**WHAT THE TASK ASKS**
Scan the data for "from" and copy the lines it appears in.

**SOURCE DATA**
########

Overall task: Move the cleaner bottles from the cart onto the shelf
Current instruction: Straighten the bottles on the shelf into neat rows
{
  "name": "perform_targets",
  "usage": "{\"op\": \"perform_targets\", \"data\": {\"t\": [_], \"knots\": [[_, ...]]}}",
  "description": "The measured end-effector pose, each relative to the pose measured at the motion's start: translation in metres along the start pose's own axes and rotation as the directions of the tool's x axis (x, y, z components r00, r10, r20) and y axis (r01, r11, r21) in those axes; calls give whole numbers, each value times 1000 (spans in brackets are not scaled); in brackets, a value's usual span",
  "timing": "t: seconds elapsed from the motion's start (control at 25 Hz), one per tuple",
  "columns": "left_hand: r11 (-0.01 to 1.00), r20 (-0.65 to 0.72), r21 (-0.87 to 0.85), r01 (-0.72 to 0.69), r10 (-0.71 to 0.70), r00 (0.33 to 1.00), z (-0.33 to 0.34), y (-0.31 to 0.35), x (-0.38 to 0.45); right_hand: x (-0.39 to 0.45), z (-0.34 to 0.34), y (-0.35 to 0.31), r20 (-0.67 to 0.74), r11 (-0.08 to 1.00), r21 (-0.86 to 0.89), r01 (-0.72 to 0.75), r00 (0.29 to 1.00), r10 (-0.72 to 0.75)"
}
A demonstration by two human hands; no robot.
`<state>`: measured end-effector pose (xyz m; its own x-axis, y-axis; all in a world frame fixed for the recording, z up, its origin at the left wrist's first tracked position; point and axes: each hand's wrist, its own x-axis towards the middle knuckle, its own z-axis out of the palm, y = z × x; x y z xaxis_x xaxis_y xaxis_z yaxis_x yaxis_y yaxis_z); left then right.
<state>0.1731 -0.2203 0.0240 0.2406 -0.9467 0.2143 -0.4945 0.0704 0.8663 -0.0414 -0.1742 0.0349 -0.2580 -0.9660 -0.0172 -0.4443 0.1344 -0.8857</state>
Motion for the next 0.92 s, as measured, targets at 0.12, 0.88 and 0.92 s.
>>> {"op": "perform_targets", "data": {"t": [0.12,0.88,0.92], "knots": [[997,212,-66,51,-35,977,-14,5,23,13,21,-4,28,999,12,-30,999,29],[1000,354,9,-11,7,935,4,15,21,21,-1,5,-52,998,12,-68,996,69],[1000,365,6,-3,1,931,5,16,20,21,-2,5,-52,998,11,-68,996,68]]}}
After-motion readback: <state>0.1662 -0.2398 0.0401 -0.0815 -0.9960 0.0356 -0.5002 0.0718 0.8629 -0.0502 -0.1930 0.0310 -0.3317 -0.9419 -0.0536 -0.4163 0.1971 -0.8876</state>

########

**RESULT BELOW**
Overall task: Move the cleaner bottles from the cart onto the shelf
  "timing": "t: seconds elapsed from the motion's start (control at 25 Hz), one per tuple",

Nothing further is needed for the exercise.